Play is everything, we all do it, all the time!
This concept came to me from my Dad, an artist, who once told me “everything is art”. And it is… If you choose to see it that way, which I do!
I believe art is play, they are the same thing.
Playworkers define play as “Freely chosen, personally driven and intrinsically motivated.” – PlayScotland
Art is defined as “something that is created with imagination and skill and that is beautiful or that expresses important ideas or feelings.” – Webster’s Dictionary, 2018
Play and art are creative outlets which can be executed using different mediums and tools.

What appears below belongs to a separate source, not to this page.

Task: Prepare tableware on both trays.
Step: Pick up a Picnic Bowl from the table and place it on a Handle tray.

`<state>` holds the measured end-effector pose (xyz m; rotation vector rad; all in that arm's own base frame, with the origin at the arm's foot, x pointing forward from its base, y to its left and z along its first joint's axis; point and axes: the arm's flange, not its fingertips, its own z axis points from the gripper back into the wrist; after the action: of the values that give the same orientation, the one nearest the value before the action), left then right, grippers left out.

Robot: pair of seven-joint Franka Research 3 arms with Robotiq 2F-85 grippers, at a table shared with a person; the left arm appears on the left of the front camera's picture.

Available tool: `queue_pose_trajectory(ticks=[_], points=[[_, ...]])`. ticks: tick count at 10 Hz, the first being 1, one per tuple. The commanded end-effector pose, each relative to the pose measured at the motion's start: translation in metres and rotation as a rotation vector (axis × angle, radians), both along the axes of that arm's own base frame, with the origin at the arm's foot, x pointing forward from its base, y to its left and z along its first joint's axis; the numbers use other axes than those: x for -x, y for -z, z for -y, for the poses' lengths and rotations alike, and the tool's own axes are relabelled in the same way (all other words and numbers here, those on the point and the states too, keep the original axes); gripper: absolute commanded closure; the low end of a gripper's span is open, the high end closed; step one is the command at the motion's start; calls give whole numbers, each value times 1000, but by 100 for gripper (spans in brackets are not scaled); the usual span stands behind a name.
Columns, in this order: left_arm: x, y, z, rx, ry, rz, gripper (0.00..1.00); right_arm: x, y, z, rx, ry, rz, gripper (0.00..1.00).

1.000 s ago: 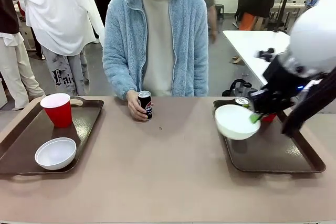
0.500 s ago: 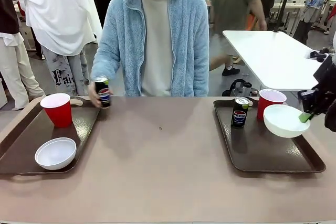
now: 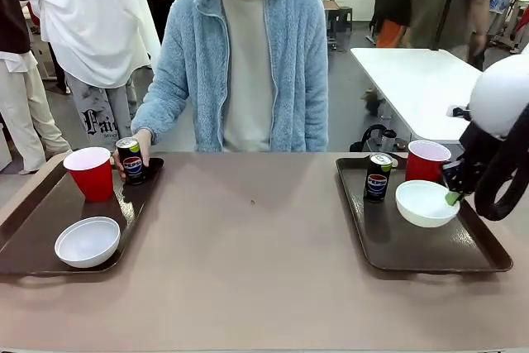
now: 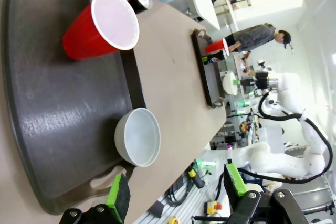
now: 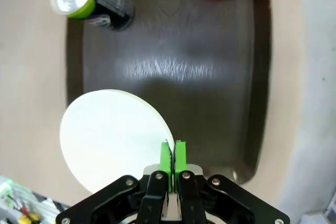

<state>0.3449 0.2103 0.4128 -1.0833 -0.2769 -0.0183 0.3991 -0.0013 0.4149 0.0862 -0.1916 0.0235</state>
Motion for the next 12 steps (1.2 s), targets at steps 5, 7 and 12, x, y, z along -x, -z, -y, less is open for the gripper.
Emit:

I think it’s safe to say they would still exist if they weren’t being observed, judged and evaluated.
In fact, I would argue that if you remove observation, judgement and evaluation you have them in their purest forms.
They are a human need.
Children’s play and adults’ play: are they different?
In some ways, yes.
However the reasoning behind it is exactly the same: to enjoy life, learn and develop.
An example of adult play could be gambling.

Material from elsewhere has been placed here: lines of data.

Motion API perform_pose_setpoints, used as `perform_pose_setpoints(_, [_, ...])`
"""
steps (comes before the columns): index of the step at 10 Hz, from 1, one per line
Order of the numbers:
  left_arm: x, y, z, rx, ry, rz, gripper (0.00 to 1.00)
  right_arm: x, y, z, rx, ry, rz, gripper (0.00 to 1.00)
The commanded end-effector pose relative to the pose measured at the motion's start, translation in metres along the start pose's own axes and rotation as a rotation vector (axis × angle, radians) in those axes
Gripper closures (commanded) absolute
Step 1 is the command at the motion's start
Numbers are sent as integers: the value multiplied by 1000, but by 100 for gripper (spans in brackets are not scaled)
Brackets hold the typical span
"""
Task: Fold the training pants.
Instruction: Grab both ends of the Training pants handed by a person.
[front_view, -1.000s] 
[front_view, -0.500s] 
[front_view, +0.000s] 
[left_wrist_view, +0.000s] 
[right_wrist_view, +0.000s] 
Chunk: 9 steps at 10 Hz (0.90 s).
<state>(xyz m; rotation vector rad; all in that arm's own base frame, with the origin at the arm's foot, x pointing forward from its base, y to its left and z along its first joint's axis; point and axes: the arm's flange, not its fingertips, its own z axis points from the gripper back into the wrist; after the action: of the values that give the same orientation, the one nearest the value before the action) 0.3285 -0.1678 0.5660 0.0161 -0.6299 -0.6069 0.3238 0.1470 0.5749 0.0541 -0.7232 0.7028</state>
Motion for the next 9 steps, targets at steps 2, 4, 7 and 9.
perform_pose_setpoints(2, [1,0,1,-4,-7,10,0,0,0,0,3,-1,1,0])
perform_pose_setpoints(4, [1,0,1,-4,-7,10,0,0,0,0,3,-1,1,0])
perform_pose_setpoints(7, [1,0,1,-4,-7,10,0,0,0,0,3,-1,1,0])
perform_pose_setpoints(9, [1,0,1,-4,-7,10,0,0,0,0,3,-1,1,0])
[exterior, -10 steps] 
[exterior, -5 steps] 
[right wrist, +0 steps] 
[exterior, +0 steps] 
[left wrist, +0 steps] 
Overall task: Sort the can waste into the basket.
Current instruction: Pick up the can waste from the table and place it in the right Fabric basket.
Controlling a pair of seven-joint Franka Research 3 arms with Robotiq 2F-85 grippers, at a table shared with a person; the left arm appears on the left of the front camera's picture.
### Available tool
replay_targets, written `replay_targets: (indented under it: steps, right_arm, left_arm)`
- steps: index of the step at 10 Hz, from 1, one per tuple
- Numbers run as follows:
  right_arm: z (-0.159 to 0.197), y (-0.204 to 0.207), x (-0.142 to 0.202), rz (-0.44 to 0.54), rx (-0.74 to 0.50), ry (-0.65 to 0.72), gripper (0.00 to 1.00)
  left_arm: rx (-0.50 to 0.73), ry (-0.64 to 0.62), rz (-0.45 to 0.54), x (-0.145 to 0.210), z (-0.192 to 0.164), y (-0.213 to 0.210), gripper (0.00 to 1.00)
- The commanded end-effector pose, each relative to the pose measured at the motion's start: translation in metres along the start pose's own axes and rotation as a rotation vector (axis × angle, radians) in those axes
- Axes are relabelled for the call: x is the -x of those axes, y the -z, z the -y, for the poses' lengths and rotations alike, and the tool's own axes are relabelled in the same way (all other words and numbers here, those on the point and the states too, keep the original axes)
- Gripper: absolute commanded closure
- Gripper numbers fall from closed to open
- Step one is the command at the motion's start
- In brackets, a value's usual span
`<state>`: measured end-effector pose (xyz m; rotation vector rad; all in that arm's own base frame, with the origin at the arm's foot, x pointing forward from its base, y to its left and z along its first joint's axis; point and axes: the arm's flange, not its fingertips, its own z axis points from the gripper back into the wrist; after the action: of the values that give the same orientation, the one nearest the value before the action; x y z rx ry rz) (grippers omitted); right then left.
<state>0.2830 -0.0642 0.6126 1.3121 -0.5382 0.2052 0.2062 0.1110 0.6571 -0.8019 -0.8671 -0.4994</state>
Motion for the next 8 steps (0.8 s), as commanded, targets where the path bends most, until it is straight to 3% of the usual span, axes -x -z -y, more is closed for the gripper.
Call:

When you hear the word ‘gambling’ you probably think of a casino in Las Vegas, smart suits and skimpy dresses, with bad hangovers and wasted money.
This is all true. However adults ultimately gamble to fuel adrenaline, you take your chances and see what happens.
Wait for the rush!
Any situation in which you don’t know the outcome but invest anyway is a gamble!
Children do this all the time!
-Can I jump from here to there without falling?
-When I mix two different colours of play dough what colour will it make and will they be mixed forever?
-If I shout at you will you stop playing with me?
Many methods of ‘adult play’… that you would in no way associate with children, can be translated into a child’s world.
Especially when it comes to why the play is taking place.
- Adults use alcohol to change their mood; children use sugar.
- Adults play cards against humanity to laugh with friends; children play snap.
- Adults go to clubs to find companionship; children go to the park.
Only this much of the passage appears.